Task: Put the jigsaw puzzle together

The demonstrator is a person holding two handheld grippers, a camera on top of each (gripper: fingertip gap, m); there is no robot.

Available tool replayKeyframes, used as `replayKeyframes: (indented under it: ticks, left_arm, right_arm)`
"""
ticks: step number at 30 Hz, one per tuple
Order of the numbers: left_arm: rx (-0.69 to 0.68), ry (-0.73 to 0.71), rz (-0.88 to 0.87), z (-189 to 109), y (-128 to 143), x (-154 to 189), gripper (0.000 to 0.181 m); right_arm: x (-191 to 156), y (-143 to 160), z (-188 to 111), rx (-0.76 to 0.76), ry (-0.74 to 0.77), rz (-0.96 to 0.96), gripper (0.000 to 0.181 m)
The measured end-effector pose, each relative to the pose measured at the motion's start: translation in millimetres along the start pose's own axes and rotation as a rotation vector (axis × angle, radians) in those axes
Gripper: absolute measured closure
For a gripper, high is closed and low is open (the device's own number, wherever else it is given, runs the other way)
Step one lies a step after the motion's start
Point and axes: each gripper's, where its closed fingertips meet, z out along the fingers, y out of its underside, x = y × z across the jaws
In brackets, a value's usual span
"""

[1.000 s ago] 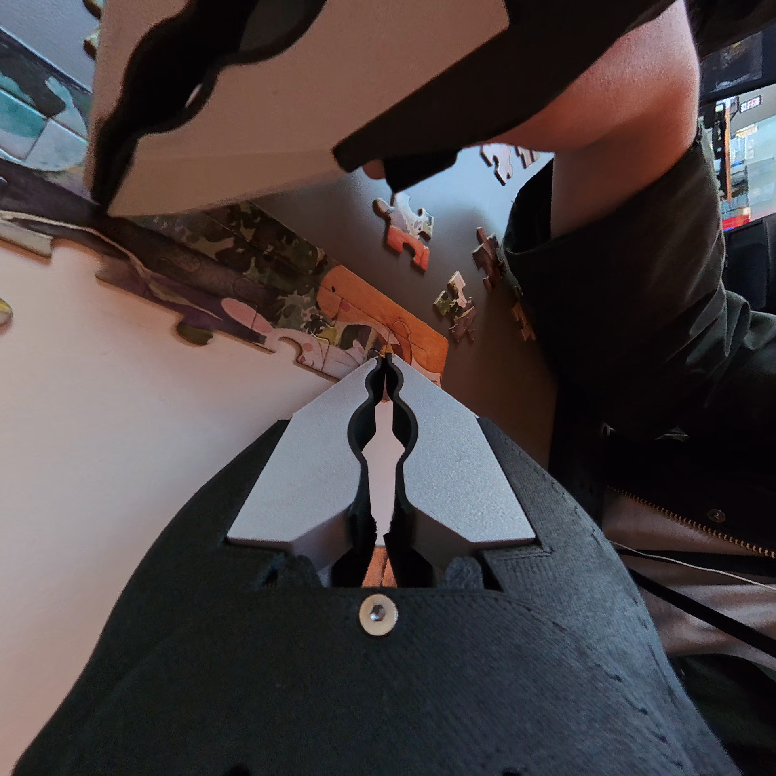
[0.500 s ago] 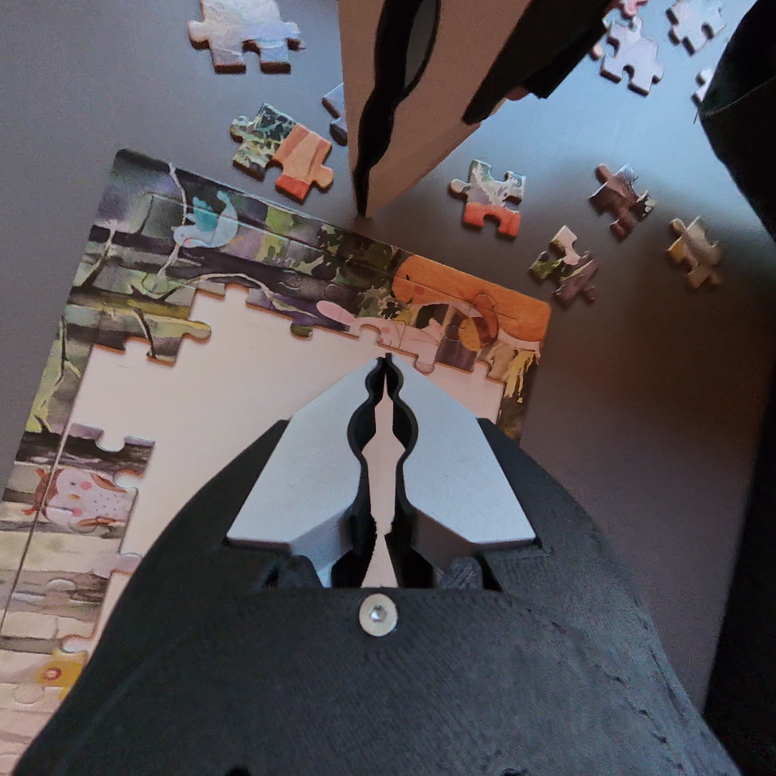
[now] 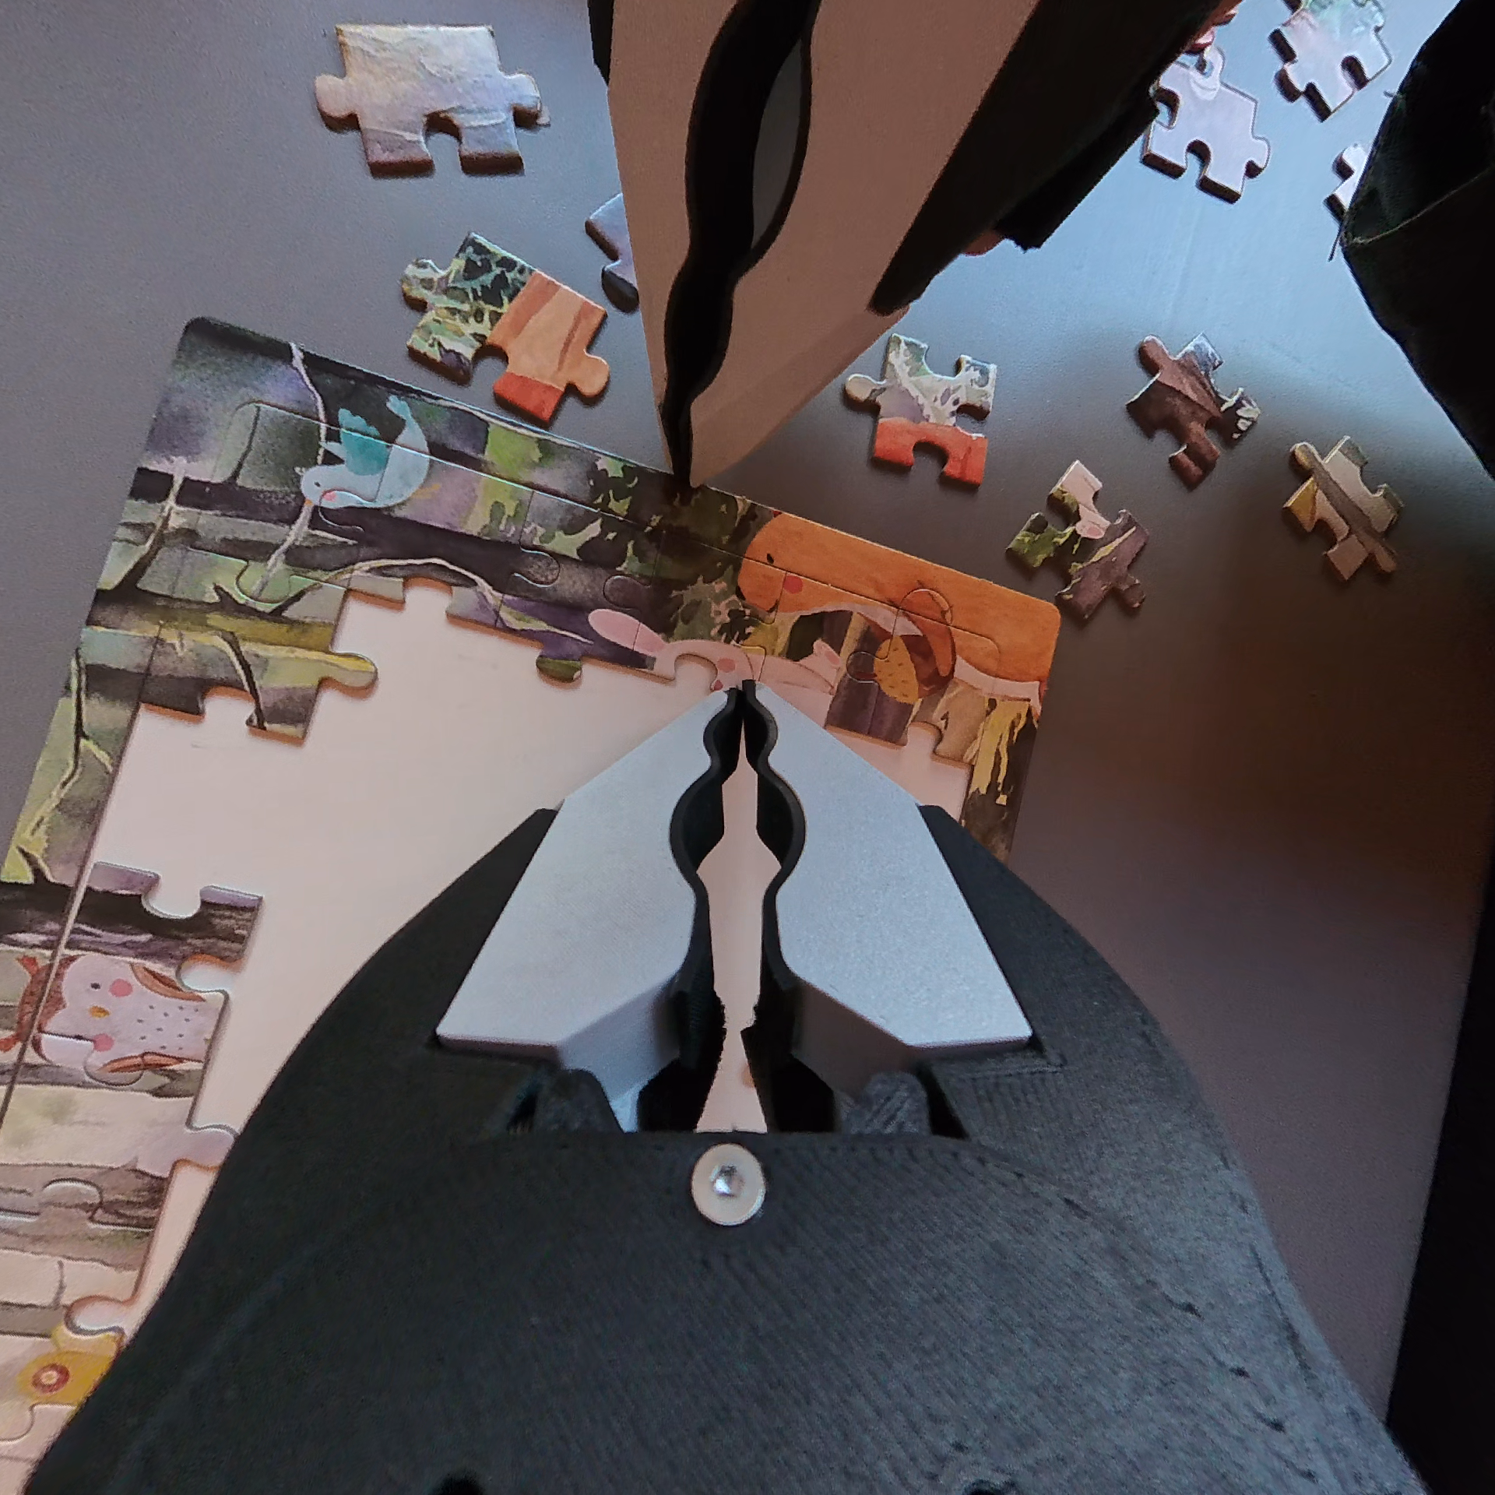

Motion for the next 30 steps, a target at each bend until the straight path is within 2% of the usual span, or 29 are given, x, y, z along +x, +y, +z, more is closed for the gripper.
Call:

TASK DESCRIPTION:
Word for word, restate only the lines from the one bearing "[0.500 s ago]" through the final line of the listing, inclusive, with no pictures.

OUTPUT:
[0.500 s ago] 
[now] 

Motion for the next 30 steps, a target at each bend until the straight path is within 2% of the usual span, or 29 are given, x, y, z along +x, +y, +z, more is closed for the gripper.
Call:

There is nothing more to this exercise.